Hold on a minute, Peter, not so fast.  As I understand it, monotonocity
means that if you add additional facts to the universe of interest, you do
not contradict already established facts.  In this case, you have not added
any inconsistency, so no non-monotonicity (gad, that's a terrible phrase -
did I really write it?).  I agree that you could have done (Susan rdf:type
Dog), but on the web, that is always going to be a real possibility anyway
and has to be dealt with.

Back to your example, say the processor finds your first statement first, it
would either not try to type match (since it has no information) or it would
infer that Susan must be a Person. This is akin to "lax" validation in XML
Schema.   If later it discovers some other type information about Susan, the
processor must check and see if there is an inconsistency or not.  Again,
the possibility has to dealt with somehow.

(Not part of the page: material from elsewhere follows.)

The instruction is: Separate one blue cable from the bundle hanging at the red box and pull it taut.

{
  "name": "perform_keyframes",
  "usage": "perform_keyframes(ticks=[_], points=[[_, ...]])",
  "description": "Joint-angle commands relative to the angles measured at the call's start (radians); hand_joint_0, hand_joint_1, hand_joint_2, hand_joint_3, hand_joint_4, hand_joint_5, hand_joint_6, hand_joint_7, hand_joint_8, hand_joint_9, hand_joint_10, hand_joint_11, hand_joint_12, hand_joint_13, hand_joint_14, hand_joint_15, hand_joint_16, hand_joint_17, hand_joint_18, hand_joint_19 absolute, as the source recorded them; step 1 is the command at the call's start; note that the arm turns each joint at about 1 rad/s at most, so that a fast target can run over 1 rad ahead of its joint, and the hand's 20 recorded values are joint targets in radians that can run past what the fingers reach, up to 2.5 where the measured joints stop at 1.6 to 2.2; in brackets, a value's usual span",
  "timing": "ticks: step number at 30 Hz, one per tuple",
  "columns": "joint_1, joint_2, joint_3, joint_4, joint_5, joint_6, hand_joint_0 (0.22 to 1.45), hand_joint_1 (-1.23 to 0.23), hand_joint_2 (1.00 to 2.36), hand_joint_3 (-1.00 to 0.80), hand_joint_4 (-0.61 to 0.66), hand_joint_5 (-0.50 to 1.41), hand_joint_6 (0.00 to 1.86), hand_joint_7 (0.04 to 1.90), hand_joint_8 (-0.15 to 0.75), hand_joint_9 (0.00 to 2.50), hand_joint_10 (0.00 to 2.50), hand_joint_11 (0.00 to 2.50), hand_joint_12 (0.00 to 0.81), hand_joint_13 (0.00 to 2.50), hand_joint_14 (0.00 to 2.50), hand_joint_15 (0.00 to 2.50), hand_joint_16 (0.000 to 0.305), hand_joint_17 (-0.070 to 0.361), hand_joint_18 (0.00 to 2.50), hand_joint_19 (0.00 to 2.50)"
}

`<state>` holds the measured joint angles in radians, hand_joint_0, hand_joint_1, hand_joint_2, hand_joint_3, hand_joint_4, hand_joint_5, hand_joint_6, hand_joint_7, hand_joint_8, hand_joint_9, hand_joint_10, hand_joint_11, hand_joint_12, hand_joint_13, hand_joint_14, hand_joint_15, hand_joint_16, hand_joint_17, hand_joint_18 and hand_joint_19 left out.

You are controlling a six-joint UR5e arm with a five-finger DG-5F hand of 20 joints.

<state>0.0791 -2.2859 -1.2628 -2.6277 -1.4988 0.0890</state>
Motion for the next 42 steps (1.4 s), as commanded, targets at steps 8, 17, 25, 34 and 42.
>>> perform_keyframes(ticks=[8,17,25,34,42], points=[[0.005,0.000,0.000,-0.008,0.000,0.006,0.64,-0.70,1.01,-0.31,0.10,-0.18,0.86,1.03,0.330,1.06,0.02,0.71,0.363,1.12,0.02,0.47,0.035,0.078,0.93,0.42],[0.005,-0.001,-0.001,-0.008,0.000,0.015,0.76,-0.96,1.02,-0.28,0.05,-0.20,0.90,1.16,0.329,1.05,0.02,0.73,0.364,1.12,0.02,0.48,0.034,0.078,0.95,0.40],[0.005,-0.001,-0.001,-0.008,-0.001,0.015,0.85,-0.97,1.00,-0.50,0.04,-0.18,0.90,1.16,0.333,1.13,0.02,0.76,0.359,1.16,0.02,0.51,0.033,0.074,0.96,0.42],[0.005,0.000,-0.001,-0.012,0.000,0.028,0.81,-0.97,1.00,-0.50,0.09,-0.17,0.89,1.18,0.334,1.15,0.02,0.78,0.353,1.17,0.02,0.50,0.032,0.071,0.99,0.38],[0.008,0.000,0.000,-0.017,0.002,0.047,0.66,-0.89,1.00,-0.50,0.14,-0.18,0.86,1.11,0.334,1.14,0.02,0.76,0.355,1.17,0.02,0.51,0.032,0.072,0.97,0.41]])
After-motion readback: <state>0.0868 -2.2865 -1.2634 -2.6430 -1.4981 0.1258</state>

So I don't see why it is any different an issue that for any other
assertions.  I do agree that this argument supports the descriptive view
over the prescriptive view.

Now suppose that the type is an integral part of the label of a literal.
The issue of knowing that Susan is a sister but not that Susan is a person
doesn't arise (unless the literal value omits this fact), but the problem is
just removed one step.  Somewhere that datatype has to be defined, we hope
in RDF, and because order of evaluation is not specified - as you pointed
out, right? -  who is to say that the processor would have discovered that
type before it discovered Susan the sister?  And even if this were handled,
there could still be an inconsistency between the type as defined and the
type as used in the assertion about Susan.

So it seems to me that every point you raised would be an equal objection
for the other approaches that are being discussed.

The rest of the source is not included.